For General Public

DOST-TAPI, PCAARRD conduct online monitoring of funded technology, proponents to adjust project schedule amidst COVID-19

            In compliance with the program guidelines of conducting monitoring on their funded technologies, the Department of Science and Technology-Technology Application and Promotion Institute (DOST-TAPI) through the Technology Innovation for Commercialization (TECHNICOM) program together with DOST-PCAARRD held a Zoom conference with the proponents of CACAO AID on June 22, 2020.

            With eight DOST staff present, project proponents Engr. Ryann Alimuin and Engr. Joevil  Razon of the Technological Institute of the Philippines shared updates on the current status of their CACAO AID project--a handheld electronic meter used to determine a cacao pod’s maturity by firing a low power microwave signal to measure the fruit’s internal viscosity.

            According to Engr. Razon, the latest 3D-printed design features a display component that visualizes the output of the artificial intelligence (AI) system installed in the device.
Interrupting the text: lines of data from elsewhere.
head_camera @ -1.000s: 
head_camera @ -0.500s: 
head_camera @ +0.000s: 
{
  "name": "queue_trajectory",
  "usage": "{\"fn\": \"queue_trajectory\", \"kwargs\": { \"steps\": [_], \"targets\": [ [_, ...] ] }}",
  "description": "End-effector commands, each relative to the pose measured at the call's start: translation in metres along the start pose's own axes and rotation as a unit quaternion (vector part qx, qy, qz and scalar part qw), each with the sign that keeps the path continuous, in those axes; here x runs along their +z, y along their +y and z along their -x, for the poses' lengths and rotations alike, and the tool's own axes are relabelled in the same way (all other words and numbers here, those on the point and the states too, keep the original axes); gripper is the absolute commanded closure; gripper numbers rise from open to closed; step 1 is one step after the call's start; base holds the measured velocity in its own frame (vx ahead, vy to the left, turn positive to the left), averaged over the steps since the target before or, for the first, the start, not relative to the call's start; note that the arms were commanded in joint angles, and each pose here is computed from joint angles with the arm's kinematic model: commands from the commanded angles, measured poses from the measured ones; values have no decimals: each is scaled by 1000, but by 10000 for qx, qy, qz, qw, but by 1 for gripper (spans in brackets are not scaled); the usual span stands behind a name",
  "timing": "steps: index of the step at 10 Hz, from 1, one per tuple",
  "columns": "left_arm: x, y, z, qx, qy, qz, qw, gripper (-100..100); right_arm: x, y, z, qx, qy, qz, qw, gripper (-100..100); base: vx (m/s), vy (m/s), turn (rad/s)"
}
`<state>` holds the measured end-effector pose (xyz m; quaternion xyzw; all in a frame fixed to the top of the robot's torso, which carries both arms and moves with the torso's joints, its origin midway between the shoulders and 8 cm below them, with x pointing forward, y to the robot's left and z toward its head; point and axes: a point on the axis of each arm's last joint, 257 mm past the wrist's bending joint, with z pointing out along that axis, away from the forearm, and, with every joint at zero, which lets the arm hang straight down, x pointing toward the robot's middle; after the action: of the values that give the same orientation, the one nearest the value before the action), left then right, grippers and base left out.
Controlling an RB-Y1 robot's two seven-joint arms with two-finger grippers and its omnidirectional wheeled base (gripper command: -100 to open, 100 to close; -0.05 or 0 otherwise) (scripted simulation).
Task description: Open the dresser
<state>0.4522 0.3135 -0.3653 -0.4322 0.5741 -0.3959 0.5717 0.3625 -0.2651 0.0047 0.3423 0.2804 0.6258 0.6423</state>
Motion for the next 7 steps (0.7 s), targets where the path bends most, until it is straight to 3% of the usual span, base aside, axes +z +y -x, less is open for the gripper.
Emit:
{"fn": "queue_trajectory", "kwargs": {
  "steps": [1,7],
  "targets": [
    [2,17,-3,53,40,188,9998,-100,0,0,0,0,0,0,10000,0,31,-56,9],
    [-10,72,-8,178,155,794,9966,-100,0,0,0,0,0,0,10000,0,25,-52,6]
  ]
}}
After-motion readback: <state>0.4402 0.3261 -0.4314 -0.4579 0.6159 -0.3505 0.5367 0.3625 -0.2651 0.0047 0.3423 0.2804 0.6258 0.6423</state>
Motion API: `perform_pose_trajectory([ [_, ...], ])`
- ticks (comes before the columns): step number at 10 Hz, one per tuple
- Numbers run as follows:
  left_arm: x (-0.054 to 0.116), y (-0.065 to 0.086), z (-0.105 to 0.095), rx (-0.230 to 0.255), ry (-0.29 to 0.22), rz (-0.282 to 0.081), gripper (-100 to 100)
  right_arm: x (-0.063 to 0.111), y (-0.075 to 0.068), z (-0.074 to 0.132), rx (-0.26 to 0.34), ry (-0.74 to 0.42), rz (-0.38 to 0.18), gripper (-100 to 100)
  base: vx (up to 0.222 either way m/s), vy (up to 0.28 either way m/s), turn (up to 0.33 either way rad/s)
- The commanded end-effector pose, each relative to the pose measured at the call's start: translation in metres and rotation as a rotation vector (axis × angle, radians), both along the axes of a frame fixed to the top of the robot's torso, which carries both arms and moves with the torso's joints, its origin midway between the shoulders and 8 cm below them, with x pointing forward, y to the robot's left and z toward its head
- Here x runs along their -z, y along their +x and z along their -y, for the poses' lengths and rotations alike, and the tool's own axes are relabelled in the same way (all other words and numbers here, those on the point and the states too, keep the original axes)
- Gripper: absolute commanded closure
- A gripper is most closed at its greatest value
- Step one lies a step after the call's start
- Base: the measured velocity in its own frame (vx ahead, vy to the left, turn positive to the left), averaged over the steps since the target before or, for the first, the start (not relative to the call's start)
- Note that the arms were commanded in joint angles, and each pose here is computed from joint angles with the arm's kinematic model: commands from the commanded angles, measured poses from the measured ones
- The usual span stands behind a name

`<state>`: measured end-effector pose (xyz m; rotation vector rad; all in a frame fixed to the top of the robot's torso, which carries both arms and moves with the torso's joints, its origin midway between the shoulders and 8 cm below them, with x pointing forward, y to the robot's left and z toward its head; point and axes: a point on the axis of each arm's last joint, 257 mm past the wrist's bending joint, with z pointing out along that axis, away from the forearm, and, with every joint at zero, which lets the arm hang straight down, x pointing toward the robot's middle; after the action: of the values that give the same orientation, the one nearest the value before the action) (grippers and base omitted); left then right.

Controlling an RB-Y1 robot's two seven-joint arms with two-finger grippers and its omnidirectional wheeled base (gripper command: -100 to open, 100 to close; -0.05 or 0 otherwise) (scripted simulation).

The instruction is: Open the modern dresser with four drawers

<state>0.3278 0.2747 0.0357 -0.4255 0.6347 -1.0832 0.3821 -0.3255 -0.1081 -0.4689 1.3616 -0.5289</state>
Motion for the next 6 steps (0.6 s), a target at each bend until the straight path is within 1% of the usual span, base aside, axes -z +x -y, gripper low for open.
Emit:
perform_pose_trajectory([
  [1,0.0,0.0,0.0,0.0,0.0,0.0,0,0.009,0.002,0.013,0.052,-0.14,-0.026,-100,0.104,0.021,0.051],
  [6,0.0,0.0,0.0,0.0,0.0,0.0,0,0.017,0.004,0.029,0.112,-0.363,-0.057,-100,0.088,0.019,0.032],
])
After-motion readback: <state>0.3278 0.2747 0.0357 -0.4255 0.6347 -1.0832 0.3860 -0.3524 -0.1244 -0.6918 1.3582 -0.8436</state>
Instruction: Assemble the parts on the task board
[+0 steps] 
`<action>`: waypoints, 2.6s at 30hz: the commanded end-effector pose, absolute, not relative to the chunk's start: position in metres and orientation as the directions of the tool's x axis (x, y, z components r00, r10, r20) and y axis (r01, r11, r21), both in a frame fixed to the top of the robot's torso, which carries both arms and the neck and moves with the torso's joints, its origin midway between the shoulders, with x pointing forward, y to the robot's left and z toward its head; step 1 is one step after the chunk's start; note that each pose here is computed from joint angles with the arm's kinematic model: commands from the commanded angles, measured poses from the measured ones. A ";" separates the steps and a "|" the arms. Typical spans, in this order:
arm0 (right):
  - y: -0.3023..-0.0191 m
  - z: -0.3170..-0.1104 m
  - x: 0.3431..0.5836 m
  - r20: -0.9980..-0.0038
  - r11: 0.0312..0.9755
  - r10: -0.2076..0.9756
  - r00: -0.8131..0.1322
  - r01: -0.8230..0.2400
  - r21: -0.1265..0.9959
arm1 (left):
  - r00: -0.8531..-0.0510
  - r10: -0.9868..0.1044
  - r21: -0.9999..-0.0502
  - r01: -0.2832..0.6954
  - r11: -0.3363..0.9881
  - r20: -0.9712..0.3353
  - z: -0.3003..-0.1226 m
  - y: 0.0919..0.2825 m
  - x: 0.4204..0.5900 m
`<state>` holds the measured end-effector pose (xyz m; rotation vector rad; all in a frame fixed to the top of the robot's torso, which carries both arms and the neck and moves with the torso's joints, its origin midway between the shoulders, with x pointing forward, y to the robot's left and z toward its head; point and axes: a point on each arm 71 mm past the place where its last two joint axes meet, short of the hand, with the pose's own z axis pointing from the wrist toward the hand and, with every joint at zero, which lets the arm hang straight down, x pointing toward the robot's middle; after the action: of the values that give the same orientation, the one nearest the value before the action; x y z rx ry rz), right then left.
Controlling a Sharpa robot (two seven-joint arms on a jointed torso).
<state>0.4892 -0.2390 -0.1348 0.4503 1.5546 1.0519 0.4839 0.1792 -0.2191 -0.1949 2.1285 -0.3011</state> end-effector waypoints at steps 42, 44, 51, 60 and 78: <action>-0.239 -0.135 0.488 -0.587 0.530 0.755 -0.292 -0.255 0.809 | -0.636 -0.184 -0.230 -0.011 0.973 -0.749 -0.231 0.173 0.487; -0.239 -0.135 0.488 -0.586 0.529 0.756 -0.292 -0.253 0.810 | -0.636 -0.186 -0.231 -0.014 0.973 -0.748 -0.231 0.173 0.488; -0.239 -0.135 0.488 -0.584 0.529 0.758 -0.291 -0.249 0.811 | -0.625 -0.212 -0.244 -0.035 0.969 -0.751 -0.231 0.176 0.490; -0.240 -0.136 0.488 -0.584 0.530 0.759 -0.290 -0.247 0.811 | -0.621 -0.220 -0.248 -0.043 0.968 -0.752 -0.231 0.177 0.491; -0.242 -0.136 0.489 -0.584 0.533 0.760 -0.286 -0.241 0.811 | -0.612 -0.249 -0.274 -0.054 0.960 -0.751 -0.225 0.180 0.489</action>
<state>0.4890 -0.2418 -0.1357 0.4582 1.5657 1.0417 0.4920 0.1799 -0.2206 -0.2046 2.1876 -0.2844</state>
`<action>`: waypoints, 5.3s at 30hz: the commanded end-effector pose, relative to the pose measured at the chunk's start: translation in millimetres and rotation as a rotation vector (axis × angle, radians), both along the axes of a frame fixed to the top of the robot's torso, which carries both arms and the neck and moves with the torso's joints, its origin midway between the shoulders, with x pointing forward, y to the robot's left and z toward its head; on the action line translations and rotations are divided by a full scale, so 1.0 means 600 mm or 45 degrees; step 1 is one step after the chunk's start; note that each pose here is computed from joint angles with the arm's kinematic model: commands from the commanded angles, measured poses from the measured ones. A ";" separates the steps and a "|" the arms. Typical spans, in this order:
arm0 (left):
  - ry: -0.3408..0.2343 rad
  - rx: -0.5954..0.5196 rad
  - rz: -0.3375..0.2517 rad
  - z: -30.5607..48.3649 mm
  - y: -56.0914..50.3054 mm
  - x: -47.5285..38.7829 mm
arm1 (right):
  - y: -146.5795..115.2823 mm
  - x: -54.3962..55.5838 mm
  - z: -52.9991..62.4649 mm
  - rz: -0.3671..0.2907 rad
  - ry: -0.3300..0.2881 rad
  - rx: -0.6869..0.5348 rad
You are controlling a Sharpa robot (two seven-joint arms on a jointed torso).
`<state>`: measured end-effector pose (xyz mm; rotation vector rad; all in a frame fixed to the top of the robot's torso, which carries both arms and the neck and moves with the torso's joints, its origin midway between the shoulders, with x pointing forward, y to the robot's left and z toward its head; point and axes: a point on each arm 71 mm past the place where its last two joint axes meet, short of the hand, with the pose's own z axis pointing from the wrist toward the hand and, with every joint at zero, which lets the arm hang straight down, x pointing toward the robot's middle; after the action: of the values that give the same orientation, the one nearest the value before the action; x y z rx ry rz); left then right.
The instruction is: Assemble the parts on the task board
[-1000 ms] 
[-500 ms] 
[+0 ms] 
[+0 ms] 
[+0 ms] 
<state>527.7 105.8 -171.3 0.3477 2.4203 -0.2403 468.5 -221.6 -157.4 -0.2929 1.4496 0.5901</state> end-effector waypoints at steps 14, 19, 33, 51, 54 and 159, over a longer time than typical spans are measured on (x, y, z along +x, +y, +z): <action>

The AI system determines a cacao pod’s variety and checks if it is mature enough to harvest.

            This technology can potentially help the Cacao industry in the Philippines recover the Php 84 million-peso loss in income due to the wasted harvest brought about by the misevaluation of Cacao pod’s maturity during harvest season.

            Meanwhile, the government on the other hand, through the Department of Agricultue ensures that local cacao farmers receive high quality seedlings and works toward the integration of more competitive and sustainable agricultural production practices including the adoption of technologies and innovations that can help cacao farmers.

            Currently, Cacao farmers employ the traditional ‘ticking method’ in checking the fruit’s ripeness, which is prone to misevaluation, along with the change in color of the fruit’s peel that is sometimes misinterpreted as the sign of ripeness.

At this year’s Philippine cacao industry forum, the government cited that the global demand for cacao is estimated to reach between 4.7 million to 5 million metric tons in 2020, however, a massive shortage is estimated at 1 million metric tons.

            As a result the global shortage,  the cacao industry in the Philippines faces a challenge of ramping up the cocoa production to increase the overall supply and with the CACAO AID, the loss in harvest can be lessened thus mitigating the supply shortage and meeting the government's goal of producing 100,000 tons more of cacao on top of the average produce.

            On the other hand, Engr. Razon also reported that they have successfully filed the Intellectual Property application to the Intellectual Property Office of the Philippines (IPOPHL) for the CACAO AID.

            The project is supposedly set to begin field testing this year. However, due to travel restrictions brought about by the COVID-19 pandemic, the field testing and other activities were put on hold.

            While travel restrictions and quarantine protocols are still in place, the project proponents focused on reaching out to and communicating regularly with cacao farms in Davao and CALABARZON for possible technology adoption and possible partnerships in the future. 

           The proponents assured that they will be exerting the necessary effort to ensure the success of their project despite the limitations caused by the current health crisis in the country.